Ayer celebrábamos el nacimiento de aquel que nos trae la Vida e, inmediatamente, celebramos el martirio de San Esteban. Parece una contradicción: celebrar la “Vida” y la muerte. El Señor nos da la clave: “Pues el que quiera salvar su vida, la perderá; el que, en cambio, pierda su vida por mí, ése la salvará” (Lc 9, 23-24). No estamos hablando de la vida biológica. El Verbo de Dios no se ha encarnado para que vivamos muchísimos años, con una salud de hierro y sin tener que padecer ningún sufrimiento. El Niño que nos ha nacido nos trae la vida eterna, nos hace ¡partícipes de la vida de Dios! Por eso podemos celebrar, en el sentido fuerte de la expresión, la muerte de Esteban, porque habiendo dado su vida por Cristo, participa ya de su Vida.

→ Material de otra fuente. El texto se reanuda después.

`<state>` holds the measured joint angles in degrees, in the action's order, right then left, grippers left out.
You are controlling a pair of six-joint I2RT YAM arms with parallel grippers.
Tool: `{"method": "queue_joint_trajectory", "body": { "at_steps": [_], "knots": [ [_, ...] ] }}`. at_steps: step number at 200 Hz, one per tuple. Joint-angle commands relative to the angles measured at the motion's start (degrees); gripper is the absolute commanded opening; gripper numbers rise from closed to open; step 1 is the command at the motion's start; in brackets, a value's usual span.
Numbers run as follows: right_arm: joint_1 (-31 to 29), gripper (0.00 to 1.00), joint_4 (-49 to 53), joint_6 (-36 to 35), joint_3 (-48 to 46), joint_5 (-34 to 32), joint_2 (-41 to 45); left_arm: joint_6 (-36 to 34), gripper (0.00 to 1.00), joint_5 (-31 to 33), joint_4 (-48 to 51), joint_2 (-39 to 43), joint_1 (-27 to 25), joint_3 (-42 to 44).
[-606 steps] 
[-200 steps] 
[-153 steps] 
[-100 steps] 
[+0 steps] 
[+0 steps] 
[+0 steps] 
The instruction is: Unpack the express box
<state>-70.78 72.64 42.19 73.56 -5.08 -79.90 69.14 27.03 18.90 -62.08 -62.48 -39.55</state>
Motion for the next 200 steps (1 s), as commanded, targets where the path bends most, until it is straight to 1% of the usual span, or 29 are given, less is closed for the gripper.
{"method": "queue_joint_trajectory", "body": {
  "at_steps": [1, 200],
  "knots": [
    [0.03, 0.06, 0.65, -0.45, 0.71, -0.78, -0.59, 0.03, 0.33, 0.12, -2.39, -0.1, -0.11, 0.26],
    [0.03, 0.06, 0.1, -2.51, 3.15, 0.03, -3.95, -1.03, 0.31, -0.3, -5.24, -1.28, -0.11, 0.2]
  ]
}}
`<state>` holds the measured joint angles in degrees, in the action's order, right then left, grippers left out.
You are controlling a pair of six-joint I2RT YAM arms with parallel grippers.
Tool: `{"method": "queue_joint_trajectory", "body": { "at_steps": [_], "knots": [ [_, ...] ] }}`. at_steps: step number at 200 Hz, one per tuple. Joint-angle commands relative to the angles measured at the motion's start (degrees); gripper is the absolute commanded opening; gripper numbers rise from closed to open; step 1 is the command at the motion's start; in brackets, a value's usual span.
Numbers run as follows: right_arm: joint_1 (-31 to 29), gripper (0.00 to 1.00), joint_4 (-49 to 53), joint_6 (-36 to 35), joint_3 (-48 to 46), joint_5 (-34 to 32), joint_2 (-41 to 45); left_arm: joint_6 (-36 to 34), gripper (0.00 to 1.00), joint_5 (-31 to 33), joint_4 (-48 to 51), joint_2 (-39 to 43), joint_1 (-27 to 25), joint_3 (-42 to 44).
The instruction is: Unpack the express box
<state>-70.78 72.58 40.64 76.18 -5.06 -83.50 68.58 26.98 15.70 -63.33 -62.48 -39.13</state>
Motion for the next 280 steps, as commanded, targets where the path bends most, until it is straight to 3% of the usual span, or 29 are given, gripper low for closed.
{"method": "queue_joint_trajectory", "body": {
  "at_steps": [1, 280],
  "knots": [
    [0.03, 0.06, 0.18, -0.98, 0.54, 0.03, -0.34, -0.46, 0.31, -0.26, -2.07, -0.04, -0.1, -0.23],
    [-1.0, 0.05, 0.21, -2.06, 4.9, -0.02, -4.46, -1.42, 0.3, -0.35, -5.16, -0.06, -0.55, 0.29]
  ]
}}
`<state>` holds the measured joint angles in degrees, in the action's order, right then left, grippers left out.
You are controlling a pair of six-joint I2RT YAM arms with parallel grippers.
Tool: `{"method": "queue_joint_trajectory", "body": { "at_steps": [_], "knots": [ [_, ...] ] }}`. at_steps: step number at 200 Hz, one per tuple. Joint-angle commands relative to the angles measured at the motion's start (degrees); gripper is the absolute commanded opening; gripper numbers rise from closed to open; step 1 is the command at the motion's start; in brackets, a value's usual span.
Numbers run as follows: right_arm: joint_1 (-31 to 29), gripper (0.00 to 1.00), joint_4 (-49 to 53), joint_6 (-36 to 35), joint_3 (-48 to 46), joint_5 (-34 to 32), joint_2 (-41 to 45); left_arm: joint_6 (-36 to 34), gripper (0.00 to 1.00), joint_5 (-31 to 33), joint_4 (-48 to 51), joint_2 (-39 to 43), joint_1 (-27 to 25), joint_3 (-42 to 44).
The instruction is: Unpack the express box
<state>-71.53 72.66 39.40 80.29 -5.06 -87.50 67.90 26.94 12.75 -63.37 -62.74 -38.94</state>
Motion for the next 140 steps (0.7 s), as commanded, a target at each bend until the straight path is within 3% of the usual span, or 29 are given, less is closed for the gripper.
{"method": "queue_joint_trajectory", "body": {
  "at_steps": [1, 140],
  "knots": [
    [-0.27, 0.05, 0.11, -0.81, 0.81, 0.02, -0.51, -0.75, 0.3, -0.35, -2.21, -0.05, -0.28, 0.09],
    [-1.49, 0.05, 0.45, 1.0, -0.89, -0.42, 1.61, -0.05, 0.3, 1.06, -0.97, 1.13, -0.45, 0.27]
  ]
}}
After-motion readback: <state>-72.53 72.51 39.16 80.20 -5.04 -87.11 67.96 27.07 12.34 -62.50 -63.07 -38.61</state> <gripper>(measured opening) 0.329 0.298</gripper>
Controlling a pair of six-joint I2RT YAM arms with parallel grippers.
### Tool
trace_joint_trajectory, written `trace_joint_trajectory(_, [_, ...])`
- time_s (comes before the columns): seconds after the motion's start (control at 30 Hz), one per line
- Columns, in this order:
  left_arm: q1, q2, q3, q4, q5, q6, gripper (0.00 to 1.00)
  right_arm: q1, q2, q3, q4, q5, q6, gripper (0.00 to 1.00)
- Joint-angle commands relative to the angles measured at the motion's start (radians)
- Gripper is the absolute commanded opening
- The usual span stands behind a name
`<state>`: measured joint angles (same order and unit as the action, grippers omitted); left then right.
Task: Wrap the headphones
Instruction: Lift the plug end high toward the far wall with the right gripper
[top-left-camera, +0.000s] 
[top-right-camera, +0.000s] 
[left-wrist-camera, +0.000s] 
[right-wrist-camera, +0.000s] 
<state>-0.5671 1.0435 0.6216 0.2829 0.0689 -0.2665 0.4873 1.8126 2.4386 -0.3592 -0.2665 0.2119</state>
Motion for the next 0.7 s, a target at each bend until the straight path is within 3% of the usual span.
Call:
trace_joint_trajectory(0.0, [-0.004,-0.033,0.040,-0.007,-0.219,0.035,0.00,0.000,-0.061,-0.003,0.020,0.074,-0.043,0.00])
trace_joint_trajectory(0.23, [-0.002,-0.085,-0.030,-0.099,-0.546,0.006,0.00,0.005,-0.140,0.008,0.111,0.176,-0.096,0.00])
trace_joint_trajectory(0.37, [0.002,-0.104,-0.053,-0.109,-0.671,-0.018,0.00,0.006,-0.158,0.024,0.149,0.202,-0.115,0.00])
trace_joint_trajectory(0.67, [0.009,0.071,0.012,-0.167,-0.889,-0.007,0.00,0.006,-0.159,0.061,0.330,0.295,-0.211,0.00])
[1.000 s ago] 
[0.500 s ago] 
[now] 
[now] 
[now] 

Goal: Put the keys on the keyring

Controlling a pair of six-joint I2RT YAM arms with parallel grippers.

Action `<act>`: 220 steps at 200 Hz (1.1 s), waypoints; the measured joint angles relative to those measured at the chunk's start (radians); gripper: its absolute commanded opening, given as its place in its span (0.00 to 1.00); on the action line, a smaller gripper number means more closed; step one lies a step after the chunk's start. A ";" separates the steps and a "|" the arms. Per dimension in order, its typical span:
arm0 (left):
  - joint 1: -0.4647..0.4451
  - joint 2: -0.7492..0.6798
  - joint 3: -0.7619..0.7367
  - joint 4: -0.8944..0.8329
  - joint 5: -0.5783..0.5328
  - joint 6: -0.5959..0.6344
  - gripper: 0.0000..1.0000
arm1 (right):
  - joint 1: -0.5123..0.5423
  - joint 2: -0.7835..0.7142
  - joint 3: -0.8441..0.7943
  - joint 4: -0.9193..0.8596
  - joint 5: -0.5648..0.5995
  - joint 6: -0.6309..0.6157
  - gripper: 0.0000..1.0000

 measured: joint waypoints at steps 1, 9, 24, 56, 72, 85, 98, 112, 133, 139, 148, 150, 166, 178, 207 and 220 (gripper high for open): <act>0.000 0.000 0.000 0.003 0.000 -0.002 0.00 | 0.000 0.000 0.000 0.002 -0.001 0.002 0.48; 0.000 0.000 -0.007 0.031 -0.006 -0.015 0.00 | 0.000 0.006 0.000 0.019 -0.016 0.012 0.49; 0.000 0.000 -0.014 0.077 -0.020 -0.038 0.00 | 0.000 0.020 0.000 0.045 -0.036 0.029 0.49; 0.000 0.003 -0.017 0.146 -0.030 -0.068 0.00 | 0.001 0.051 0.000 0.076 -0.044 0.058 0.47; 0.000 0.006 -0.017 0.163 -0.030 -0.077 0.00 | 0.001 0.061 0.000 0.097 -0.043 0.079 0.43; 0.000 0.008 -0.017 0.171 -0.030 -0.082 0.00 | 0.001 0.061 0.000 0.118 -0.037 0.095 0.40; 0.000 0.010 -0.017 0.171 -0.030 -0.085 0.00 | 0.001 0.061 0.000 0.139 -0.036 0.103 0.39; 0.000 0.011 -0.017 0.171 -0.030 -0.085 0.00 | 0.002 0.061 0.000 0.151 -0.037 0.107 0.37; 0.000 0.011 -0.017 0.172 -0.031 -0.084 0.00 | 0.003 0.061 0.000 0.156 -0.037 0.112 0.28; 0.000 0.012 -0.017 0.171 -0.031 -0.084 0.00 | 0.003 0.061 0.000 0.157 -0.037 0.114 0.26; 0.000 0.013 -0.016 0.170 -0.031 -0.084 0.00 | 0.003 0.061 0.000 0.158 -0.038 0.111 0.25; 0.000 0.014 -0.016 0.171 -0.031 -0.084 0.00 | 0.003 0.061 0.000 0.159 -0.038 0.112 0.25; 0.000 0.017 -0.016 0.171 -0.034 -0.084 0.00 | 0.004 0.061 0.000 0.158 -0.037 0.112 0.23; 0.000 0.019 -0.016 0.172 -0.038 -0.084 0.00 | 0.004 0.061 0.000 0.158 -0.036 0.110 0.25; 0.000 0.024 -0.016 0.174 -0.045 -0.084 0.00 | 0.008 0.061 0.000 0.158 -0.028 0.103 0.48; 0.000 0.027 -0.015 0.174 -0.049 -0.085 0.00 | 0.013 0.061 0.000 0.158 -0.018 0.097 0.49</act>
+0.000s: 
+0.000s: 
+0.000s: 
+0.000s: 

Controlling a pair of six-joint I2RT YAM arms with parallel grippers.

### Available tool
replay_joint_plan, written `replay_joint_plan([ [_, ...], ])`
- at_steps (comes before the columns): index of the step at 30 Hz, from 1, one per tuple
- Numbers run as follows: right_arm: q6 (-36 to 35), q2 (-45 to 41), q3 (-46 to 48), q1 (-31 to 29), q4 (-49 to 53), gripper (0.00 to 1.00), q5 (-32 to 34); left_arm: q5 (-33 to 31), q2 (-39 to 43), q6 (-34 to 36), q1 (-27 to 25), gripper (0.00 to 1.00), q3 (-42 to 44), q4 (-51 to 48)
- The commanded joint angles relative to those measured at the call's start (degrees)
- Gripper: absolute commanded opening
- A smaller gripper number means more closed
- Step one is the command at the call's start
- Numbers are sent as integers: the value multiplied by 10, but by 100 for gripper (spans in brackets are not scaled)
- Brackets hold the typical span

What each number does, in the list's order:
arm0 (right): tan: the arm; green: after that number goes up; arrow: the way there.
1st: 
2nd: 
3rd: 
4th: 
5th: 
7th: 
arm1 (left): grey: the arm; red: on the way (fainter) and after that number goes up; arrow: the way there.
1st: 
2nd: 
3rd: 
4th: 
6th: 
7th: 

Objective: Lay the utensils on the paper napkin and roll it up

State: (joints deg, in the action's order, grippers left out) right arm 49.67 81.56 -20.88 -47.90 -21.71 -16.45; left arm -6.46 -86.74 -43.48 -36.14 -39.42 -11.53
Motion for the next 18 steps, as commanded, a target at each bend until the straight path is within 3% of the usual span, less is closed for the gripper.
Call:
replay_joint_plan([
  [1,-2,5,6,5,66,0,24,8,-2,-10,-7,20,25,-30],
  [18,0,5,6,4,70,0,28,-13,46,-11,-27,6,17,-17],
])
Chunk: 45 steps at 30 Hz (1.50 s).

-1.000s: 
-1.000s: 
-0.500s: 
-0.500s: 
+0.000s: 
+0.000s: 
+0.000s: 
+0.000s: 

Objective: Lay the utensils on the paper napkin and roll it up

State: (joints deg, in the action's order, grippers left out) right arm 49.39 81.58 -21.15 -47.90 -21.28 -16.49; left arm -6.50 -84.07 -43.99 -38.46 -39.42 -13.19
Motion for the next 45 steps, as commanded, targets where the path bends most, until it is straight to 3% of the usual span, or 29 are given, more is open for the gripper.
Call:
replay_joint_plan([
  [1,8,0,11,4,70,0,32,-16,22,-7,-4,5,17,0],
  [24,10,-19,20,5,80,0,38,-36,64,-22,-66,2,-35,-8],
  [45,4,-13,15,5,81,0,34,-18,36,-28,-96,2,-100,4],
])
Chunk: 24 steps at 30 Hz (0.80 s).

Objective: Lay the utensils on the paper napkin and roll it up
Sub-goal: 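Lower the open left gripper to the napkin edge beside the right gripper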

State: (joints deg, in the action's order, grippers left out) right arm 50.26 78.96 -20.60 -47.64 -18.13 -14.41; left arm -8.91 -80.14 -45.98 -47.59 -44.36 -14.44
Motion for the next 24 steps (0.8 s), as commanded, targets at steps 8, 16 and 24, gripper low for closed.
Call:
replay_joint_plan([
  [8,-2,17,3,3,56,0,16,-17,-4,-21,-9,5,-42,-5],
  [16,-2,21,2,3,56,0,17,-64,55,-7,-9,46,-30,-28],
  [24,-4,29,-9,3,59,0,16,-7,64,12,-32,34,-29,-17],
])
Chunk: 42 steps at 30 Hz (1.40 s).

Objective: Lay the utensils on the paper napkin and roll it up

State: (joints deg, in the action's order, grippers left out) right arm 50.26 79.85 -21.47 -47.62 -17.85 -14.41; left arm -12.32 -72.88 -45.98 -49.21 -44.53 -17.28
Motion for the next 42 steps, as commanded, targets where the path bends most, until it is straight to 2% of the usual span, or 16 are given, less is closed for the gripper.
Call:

Mirar al Niño en la cueva de Belén, nos irá descubriendo esta lógica de Dios. Si estamos contentos, alegres, no es porque vayamos a ir en esta vida de “triunfo en triunfo”, sino porque la esperanza cierta que nos trae el Niño Dios nos permite “afrontar nuestro presente: el presente, aunque sea un presente fatigoso, se puede vivir y aceptar si lleva hacia una meta, si podemos estar seguros de esta meta y si esta meta es tan grande que justifique el esfuerzo del camino” (Benedicto XVI, Enc. Spes salvi, 1). Nuestra esperanza nunca es vana. Cuando nos sintamos tentados por el desaliento, si pensamos que Dios “tarda…” el profeta Habacuc da una respuesta: ‘si Dios tarda, espéralo, pues vendrá ciertamente sin retraso’ (Ha 2,3). Siempre representa una oportunidad para conformarnos a Jesucristo. La muerte de Esteban testimonia con su vida entregada la gran esperanza: es definitivamente amado, suceda lo que suceda, que este gran Amor le espera. El Papa Francisco nos recordaba cómo la esperanza cristiana es sólida, no decepciona, porque su fundamento, es lo más fiel y seguro que existe: el amor que Dios mismo nos tiene a cada uno de nosotros (cf. Audiencia general, 15-II-2017).

Necesitamos recuperar la certeza y la experiencia de esta esperanza. San Pablo escribía a los fieles de Éfeso, refiriéndose a su vida antes de conocer el Evangelio: vivíais entonces sin Cristo, sin esperanza y sin Dios en el mundo (cf. Ef 2,11-12). Con la fe, en cambio, habían recibido la esperanza, una esperanza que “no defrauda, porque el amor de Dios ha sido derramado en nuestros corazones por medio del Espíritu Santo que se nos ha dado” (Rm 5,5). “Quien ha sido tocado por el amor empieza a intuir lo que sería propiamente “vida”. Empieza a intuir qué quiere decir la palabra esperanza” (Benedicto XVI, Encíclica Spes salvi 27).

Que María, Madre del Niño y Madre nuestra, nos ayude a dar la vida cada día impulsados por la esperanza cierta de que su Hijo nos espera en el Cielo.